> [EXERCISE DESCRIPTION]: The lines below, from the first through the one containing "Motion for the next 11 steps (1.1", are to be given again exactly, with pictures left out and nothing added.
Start of MATERIALS PROVIDED
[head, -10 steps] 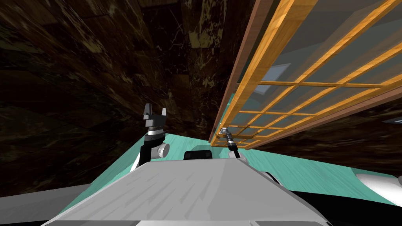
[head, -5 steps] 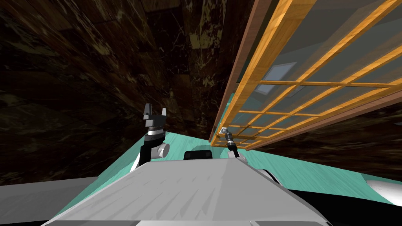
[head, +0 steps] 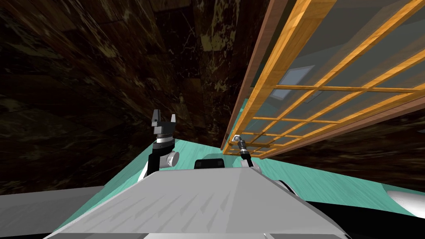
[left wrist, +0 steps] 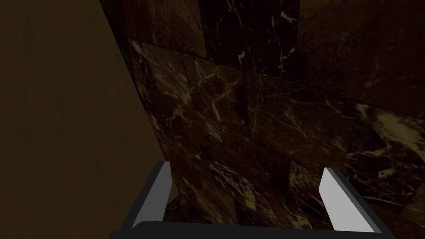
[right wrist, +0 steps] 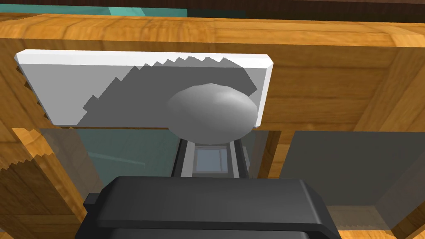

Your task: Pull the door open

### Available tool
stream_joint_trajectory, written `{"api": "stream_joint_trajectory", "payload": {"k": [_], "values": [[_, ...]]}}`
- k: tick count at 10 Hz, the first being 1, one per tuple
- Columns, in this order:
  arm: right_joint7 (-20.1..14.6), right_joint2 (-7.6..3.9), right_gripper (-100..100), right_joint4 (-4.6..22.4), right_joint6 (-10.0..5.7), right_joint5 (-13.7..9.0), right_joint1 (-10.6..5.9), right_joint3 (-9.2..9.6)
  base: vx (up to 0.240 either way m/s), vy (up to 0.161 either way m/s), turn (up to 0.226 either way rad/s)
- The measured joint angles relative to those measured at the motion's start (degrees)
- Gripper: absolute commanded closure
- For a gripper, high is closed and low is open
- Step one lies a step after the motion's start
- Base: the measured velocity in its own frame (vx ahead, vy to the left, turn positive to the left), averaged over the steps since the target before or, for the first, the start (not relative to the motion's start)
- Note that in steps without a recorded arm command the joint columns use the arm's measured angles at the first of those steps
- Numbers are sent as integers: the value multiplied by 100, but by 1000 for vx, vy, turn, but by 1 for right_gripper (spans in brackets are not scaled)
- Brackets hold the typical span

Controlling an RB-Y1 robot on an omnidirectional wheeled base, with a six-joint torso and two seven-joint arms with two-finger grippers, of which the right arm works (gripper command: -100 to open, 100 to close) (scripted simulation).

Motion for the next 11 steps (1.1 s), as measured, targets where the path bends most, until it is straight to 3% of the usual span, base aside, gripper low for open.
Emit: {"api": "stream_joint_trajectory", "payload": {"k": [1, 2, 3, 5, 6, 8, 9, 11], "values": [[-147, 4, 100, -24, 8, -83, 12, 24, -48, -27, 55], [-301, -8, 100, 211, -93, -118, -112, 51, -19, -13, 0], [-361, 7, 100, 132, -65, -127, -59, 61, -1, 1, -11], [-482, 5, 100, -270, 138, -178, 162, 86, -21, -6, 45], [-583, 4, 100, -146, 103, -208, 89, 98, -43, -18, 62], [-860, 17, 100, -161, 137, -352, 82, 151, -50, -31, 76], [-972, 41, -100, -366, 259, -390, 182, 170, -47, -30, 13], [-1182, 39, -100, -411, 288, -493, 187, 190, -68, 2, 48]]}}
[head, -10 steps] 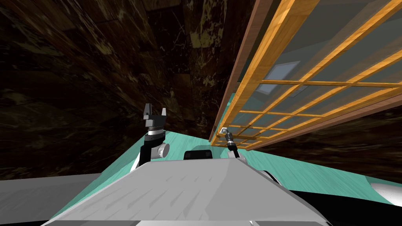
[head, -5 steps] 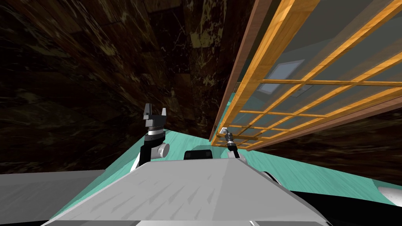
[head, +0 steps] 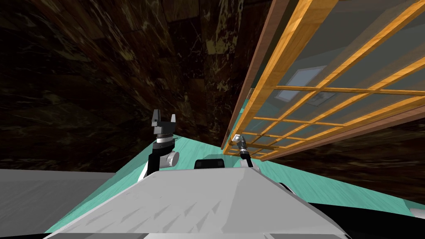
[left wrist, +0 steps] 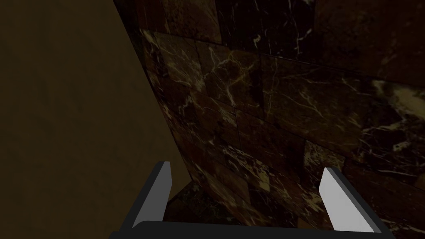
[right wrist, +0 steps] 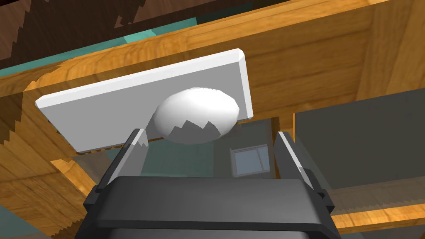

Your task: Pull the door open

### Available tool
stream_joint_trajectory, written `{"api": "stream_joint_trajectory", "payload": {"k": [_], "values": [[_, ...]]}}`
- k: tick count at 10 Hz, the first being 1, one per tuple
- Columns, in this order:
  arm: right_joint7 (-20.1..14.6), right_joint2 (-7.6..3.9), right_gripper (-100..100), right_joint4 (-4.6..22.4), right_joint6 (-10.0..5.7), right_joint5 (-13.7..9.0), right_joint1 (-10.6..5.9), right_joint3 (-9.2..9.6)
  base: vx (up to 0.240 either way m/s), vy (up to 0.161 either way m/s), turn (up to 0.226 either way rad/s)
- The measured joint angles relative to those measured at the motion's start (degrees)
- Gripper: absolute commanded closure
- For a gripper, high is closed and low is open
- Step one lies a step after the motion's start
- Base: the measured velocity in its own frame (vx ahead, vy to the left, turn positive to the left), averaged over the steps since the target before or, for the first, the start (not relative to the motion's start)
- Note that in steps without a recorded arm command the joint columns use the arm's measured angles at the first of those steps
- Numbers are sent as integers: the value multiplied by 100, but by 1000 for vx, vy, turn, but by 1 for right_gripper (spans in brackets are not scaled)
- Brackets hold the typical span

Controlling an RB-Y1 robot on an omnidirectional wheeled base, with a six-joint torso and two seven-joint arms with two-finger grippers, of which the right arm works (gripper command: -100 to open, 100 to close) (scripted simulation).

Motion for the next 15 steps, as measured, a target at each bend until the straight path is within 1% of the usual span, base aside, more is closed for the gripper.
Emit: {"api": "stream_joint_trajectory", "payload": {"k": [2, 6, 10, 12, 15], "values": [[-219, 39, -100, 32, -4, -85, -34, 55, -64, 22, 34], [-825, 89, -100, -50, 55, -328, -36, 154, -58, -9, 33], [-1343, 124, -100, -79, 91, -511, -57, 228, -51, -12, 31], [-1653, 150, -100, -144, 136, -638, -51, 276, -47, -9, 32], [-2046, 173, -100, -139, 146, -759, -73, 327, -41, -8, 29]]}}
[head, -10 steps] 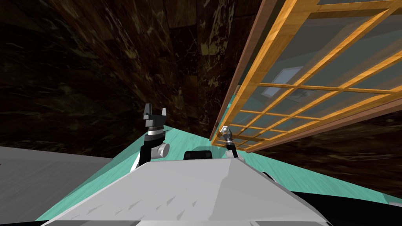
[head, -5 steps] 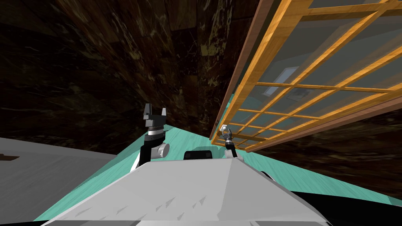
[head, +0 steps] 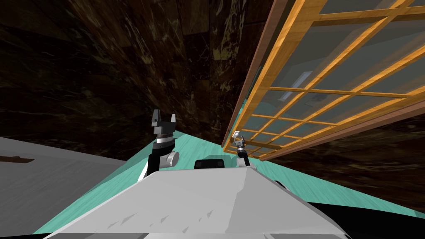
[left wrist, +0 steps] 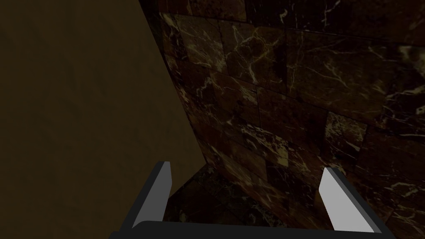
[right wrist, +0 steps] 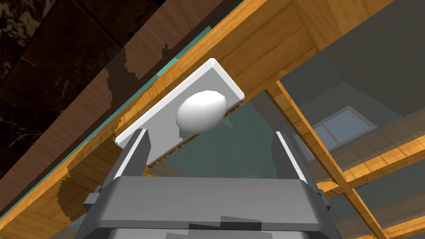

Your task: Pull the door open

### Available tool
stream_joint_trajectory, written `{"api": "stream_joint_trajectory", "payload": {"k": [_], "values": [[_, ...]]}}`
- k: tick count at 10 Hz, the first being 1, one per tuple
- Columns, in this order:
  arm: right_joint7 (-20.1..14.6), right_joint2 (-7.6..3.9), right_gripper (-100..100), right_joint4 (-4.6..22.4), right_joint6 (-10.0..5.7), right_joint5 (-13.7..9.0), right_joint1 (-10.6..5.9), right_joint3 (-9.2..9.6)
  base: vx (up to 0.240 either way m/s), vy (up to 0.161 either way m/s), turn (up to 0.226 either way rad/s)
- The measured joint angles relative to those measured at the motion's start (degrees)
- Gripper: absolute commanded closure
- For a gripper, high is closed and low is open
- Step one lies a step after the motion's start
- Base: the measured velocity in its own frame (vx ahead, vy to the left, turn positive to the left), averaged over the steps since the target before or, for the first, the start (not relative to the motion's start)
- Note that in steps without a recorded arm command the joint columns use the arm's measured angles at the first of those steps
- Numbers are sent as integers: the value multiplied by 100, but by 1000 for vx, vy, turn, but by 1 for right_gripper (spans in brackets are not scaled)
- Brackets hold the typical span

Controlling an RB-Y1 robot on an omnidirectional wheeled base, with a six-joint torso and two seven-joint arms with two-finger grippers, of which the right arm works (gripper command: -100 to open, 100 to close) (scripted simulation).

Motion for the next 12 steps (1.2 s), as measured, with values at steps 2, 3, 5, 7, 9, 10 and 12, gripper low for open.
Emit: {"api": "stream_joint_trajectory", "payload": {"k": [2, 3, 5, 7, 9, 10, 12], "values": [[-306, 27, -100, -59, 41, -132, 4, 52, -48, -18, 33], [-439, 34, -100, -53, 47, -169, -6, 67, -47, -8, 32], [-704, 53, -100, -58, 57, -258, -20, 103, -42, -12, 20], [-1024, 75, -100, -73, 78, -390, -33, 157, -56, -13, 36], [-1306, 101, -100, -101, 102, -484, -38, 194, -34, -11, 24], [-1414, 107, -100, -109, 113, -514, -40, 206, -40, -15, 31], [-1721, 132, -100, -154, 147, -643, -42, 255, -55, -15, 29]]}}
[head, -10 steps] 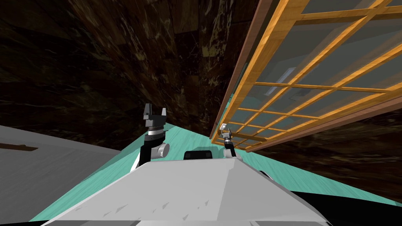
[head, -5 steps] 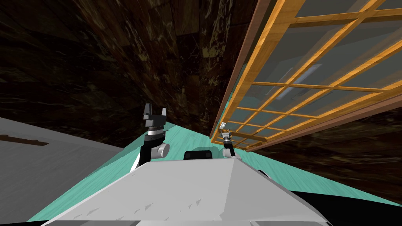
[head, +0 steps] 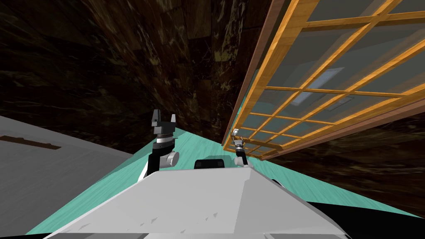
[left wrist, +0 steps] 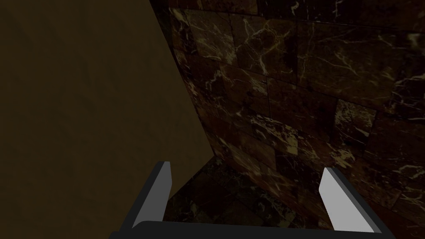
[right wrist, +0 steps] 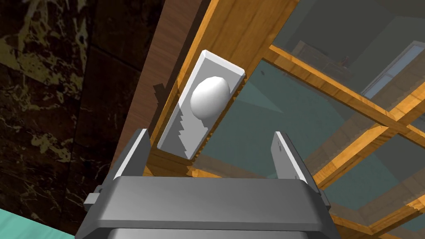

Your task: Pull the door open

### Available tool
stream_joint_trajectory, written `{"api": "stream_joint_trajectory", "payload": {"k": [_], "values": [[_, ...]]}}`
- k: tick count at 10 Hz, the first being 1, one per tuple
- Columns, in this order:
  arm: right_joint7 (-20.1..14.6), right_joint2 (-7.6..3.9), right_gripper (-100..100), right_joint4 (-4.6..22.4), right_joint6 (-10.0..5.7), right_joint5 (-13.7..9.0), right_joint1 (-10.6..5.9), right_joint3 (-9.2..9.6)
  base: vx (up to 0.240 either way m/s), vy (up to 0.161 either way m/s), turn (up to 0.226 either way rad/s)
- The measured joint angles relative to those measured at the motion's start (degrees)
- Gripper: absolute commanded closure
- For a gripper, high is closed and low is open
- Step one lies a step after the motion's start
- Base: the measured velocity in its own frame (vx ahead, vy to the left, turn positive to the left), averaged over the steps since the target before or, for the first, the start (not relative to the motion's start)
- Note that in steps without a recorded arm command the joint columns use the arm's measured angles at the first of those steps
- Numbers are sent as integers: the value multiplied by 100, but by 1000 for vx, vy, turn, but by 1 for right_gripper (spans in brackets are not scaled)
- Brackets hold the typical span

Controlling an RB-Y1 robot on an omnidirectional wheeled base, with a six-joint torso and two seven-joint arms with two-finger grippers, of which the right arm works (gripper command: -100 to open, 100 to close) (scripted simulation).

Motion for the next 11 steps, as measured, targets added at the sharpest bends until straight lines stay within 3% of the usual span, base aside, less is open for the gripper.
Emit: {"api": "stream_joint_trajectory", "payload": {"k": [11], "values": [[-1522, 112, -100, -90, 118, -540, -50, 217, -54, -12, 28]]}}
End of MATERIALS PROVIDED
> [RESPONSE BELOW]:
[head, -10 steps] 
[head, -5 steps] 
[head, +0 steps] 
[left wrist, +0 steps] 
[right wrist, +0 steps] 

Your task: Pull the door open

### Available tool
stream_joint_trajectory, written `{"api": "stream_joint_trajectory", "payload": {"k": [_], "values": [[_, ...]]}}`
- k: tick count at 10 Hz, the first being 1, one per tuple
- Columns, in this order:
  arm: right_joint7 (-20.1..14.6), right_joint2 (-7.6..3.9), right_gripper (-100..100), right_joint4 (-4.6..22.4), right_joint6 (-10.0..5.7), right_joint5 (-13.7..9.0), right_joint1 (-10.6..5.9), right_joint3 (-9.2..9.6)
  base: vx (up to 0.240 either way m/s), vy (up to 0.161 either way m/s), turn (up to 0.226 either way rad/s)
- The measured joint angles relative to those measured at the motion's start (degrees)
- Gripper: absolute commanded closure
- For a gripper, high is closed and low is open
- Step one lies a step after the motion's start
- Base: the measured velocity in its own frame (vx ahead, vy to the left, turn positive to the left), averaged over the steps since the target before or, for the first, the start (not relative to the motion's start)
- Note that in steps without a recorded arm command the joint columns use the arm's measured angles at the first of those steps
- Numbers are sent as integers: the value multiplied by 100, but by 1000 for vx, vy, turn, but by 1 for right_gripper (spans in brackets are not scaled)
- Brackets hold the typical span

Controlling an RB-Y1 robot on an omnidirectional wheeled base, with a six-joint torso and two seven-joint arms with two-finger grippers, of which the right arm works (gripper command: -100 to open, 100 to close) (scripted simulation).

Motion for the next 11 steps (1.1 s), as measured, targets where the path bends most, until it is straight to 3% of the usual span, base aside, gripper low for open.

There is no more output to give.